### [About this exercise]
For the material below, output exactly the span from the line with "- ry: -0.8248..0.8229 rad" to the line with "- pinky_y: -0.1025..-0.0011", including both, and nothing besides.
==================================================
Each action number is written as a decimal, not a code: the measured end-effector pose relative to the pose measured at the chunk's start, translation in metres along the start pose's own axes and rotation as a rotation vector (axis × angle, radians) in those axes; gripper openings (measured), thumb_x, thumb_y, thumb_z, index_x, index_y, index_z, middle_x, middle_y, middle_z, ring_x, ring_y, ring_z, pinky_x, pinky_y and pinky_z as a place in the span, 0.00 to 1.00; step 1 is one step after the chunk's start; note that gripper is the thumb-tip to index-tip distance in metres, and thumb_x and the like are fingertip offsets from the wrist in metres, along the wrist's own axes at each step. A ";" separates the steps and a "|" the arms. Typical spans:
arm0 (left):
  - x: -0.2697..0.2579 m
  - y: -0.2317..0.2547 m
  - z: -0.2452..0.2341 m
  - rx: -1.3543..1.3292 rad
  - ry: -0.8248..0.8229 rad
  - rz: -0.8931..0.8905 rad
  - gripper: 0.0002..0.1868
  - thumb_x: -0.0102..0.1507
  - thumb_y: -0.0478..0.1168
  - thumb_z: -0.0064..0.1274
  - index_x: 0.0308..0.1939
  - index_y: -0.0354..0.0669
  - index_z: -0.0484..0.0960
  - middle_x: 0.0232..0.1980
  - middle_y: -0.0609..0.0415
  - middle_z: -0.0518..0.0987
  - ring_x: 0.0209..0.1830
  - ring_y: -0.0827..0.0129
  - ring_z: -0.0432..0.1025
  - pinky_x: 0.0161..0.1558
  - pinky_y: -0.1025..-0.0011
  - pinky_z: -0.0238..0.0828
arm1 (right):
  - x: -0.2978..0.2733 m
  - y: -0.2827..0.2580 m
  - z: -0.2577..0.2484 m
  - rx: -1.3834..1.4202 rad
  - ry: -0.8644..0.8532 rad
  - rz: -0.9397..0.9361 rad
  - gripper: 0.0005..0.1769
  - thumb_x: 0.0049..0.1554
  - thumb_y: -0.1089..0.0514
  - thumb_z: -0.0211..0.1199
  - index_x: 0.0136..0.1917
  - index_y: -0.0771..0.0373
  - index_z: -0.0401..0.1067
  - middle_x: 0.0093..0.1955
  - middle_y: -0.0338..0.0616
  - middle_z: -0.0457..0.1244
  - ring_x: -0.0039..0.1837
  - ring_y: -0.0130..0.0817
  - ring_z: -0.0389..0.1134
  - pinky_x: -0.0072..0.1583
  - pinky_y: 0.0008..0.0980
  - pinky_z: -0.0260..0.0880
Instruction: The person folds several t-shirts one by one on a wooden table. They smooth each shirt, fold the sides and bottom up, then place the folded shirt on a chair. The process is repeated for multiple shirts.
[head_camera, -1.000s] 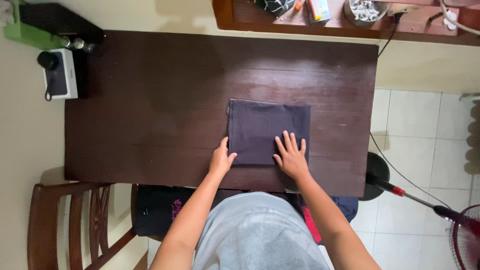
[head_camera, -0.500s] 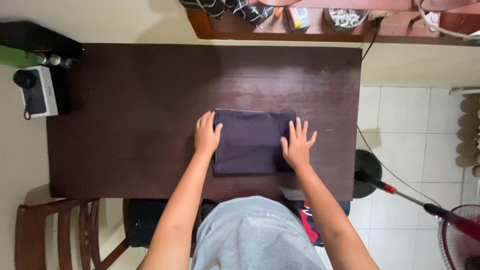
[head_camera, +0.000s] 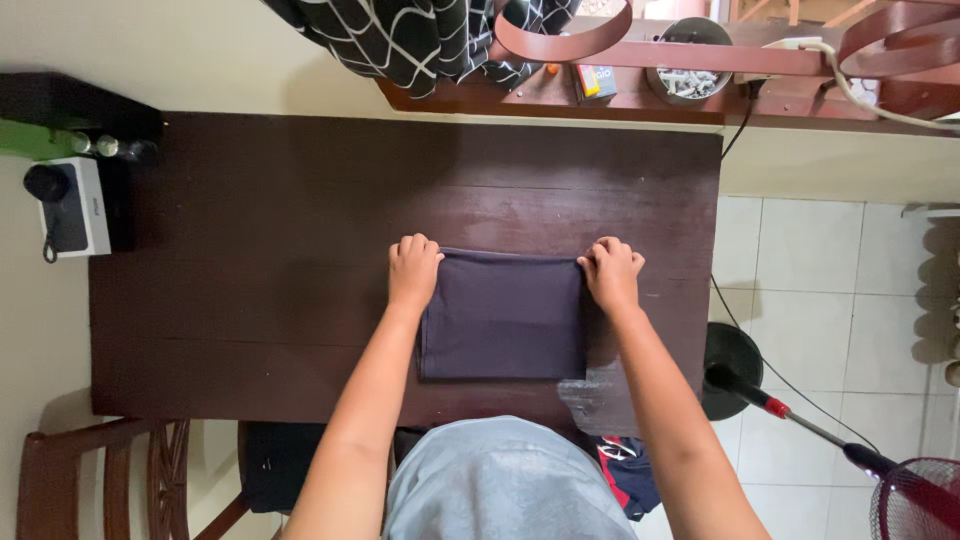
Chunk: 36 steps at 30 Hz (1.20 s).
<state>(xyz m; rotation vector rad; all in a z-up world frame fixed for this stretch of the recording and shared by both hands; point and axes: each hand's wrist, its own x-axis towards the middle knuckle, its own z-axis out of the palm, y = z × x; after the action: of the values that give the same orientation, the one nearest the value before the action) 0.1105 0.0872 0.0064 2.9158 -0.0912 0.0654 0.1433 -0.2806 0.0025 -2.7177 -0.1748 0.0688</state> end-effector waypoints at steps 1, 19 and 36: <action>0.000 0.009 0.004 0.080 0.027 -0.022 0.07 0.63 0.41 0.55 0.44 0.47 0.79 0.48 0.54 0.74 0.55 0.58 0.67 0.61 0.55 0.62 | -0.003 -0.007 0.001 -0.007 0.036 -0.008 0.10 0.58 0.54 0.69 0.51 0.58 0.75 0.62 0.42 0.64 0.65 0.44 0.64 0.68 0.54 0.54; -0.044 0.064 0.018 -0.010 -0.227 -0.258 0.50 0.65 0.65 0.46 0.80 0.38 0.47 0.84 0.40 0.43 0.84 0.48 0.36 0.75 0.34 0.30 | -0.056 -0.038 0.012 -0.230 -0.199 0.159 0.51 0.59 0.36 0.54 0.82 0.68 0.41 0.86 0.54 0.35 0.84 0.59 0.32 0.74 0.75 0.24; -0.147 0.054 0.014 0.002 -0.513 0.116 0.68 0.47 0.80 0.56 0.80 0.49 0.49 0.83 0.36 0.40 0.83 0.45 0.34 0.75 0.36 0.31 | -0.153 -0.080 0.054 -0.049 -0.311 -0.258 0.50 0.51 0.38 0.64 0.81 0.54 0.53 0.85 0.47 0.44 0.85 0.52 0.42 0.78 0.68 0.36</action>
<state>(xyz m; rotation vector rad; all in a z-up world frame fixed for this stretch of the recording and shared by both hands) -0.0390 0.0395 -0.0025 2.8505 -0.3411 -0.6628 -0.0208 -0.2068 -0.0103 -2.6928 -0.6213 0.4174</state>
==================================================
### [Written solution]
  - ry: -0.8248..0.8229 rad
  - rz: -0.8931..0.8905 rad
  - gripper: 0.0002..0.1868
  - thumb_x: -0.0102..0.1507
  - thumb_y: -0.0478..0.1168
  - thumb_z: -0.0064..0.1274
  - index_x: 0.0308..0.1939
  - index_y: -0.0354..0.0669
  - index_z: -0.0484..0.0960
  - middle_x: 0.0232..0.1980
  - middle_y: -0.0609..0.0415
  - middle_z: -0.0518..0.0987
  - ring_x: 0.0209..0.1830
  - ring_y: -0.0827..0.0129
  - ring_z: -0.0432..0.1025
  - pinky_x: 0.0161..0.1558
  - pinky_y: -0.1025..-0.0011

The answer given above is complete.